Sunday hits

So, wait, the Colts are last in the NFL against the run, right?

Huh. OK.

The Patriots’ second-half game plan against the Colts, in which they refused to exploit Indy’s Achilles’ heel, was about as confusing as Bill Cowher realizing in the eighth game of the season that maybe margarine-fingers Santonio Holmes wasn’t the right guy to return balls. Sometimes, something is as obvious as the contrast between black and white. Getting cute with it does you no good.
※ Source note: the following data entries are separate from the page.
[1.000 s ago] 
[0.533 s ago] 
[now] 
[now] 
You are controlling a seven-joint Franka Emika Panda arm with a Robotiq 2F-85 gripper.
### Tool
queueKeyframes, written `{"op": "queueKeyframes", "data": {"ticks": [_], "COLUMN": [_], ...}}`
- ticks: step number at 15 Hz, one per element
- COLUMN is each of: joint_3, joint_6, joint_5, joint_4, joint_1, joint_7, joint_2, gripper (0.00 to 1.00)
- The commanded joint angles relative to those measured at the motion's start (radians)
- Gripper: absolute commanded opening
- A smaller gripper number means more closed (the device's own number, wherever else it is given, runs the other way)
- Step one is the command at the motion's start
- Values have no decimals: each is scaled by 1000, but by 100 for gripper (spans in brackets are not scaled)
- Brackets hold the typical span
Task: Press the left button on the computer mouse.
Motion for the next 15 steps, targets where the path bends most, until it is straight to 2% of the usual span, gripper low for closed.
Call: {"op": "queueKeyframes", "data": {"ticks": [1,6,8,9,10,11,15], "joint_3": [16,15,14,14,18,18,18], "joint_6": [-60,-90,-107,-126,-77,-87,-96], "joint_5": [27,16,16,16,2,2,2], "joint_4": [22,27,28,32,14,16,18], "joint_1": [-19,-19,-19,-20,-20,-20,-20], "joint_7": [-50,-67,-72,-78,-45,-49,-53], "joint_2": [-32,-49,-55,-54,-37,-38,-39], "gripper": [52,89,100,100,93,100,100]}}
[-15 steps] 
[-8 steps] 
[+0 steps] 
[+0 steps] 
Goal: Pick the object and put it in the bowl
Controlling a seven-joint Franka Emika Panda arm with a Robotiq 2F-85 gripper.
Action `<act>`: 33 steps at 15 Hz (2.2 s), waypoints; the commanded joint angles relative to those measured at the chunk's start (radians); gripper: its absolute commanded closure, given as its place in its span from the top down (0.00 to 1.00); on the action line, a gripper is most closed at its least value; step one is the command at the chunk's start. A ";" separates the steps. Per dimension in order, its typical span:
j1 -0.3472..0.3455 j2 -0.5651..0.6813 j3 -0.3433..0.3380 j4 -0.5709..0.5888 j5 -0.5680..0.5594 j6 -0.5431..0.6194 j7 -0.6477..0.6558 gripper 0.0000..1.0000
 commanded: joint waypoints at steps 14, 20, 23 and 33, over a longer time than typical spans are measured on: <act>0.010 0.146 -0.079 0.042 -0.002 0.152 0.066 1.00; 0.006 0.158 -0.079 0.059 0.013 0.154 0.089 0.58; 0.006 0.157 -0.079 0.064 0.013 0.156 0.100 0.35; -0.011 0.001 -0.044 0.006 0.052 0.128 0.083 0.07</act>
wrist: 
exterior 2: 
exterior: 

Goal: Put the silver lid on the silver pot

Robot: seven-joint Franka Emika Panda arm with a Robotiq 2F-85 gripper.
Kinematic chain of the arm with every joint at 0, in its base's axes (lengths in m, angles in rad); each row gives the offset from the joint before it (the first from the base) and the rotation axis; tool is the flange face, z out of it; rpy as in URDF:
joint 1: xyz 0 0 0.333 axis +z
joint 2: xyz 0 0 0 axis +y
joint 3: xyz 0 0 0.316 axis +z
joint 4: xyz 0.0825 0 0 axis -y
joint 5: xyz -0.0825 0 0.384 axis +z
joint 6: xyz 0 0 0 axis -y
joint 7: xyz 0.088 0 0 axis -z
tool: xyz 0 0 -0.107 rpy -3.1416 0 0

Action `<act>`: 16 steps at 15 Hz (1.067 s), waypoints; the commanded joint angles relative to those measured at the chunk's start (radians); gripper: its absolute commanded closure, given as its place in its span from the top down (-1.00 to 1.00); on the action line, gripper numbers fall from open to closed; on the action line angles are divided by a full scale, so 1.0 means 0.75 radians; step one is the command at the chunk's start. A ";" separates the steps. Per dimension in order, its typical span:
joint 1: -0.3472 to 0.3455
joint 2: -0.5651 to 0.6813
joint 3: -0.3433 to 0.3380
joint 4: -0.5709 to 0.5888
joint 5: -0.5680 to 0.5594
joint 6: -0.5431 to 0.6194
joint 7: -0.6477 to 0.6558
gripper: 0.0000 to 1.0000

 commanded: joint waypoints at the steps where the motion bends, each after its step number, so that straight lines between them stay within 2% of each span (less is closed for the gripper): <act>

So, the Colts win, backed by a most impressive evening from Peyton Manning, as well as an offensive approach from Josh McDaniel that probably had Tony Dungy asking why in the world the Patriots weren’t running the ball more at his maligned defense. I mean, Tom Brady had a great completion percentage. To guys wearing white. And as much as we can make excuses that, yeah, some of those four interceptions were tipped, the first two were bad decisions. Plain and simple.
And as Brady is tossing interceptions left and right, the Colts defense, which had already proven it couldn’t stop the run in the first half, had nothing running at them as the Pats aired it out. Stop me if you understand just what in the world kind of approach that was.
But I do love Patriot fans’ knee-jerk reaction to the loss. “Well, Tom Brady is 10-0 in domes.”
New conspiracy theory: The Pats blew the game to give them a better shot at beating the Colts indoors at the RCA Dome in the playoffs in January. After all, what’s a regular season win against your hated rivals when you can demean them at home and deny them a shot at the Super Bowl?
More tidbits after a frustrating night of football:

  • John Mellencamp and the pushy folks at Chevy will be judged one day, and their judgment shall come swiftly.
    The “Our Country” repetition has reached the ridiculous and unnecessary heights of “that catch that Coco made”. And look, we can argue forever about Chevy’s use of 9/11 and Katrina images in order to sell trucks, but there’s a bigger problem when the general public is more incensed from having to hear that song rather than questioning the content itself. Mellencamp could have used a picture of a dead cat wrapped in cowskin and I would care less as long as I don’t have to hear him wail on about what a great land we have.
  • It’s not as if Theo Epstein is gloating, what with a wasted year left on Matt Clement’s deal, but hints of retirement certainly do vindicate the Red Sox somewhat in choosing not to re-sign Pedro Martinez to a long-term deal.
  • Seahawks. Raiders. ESPN’s Monday Night Football crew. You know, for the first time all season, I’m pretty sure I’ll pass on that one.
  • Did Ben Roethlisberger have new gloves or something? I mean, what was Phil Simms fishing for there, a bid to be Isotoner’s new spokesperson?
  • My God. I never want to play darts with Mike Vanderjagt.
  • The Mets are showing some interest in Red Sox second baseman Mark Loretta, a free agent. Which, of course, means prepare ye the way for Julio Lugo in Boston. Psyched? Lugo’s inevitable signing is going meet with the most tepid response since Jose Offerman, another guy the Red Sox tried to sell off as a good investment even though everyone with a pulse realized it was a terrible. We might as well start making odds as to which team the Red Sox will paying to have Lugo play for in 2008.
  • Get it? Terrell Owens sleeps during meetings. Get it?
  • Unfortunately, the more Kansas City continues to win, the further away we get from another classic Herman Edwards meltdown.
  • Sammy Sosa wants to return to baseball in 2007. I know, but please contain your excitement. Sosa won’t be welcomed to any contender, but he could be a nice, affordable name gate attraction for a team like Tampa. If Barry Bonds leaves San Francisco, he’d be a perfect fit to replace him there, too.
  • The best part about last night was that the 1972 Dolphins were denied their incredibly lame champagne toast. The second-best part was my power inexplicably went out as soon as Cris Collinsworth opened his mouth about it.
    Update: Reader Kelly O’Connor writes in to point out that the 1972 champagne thing is apparently an urban legend.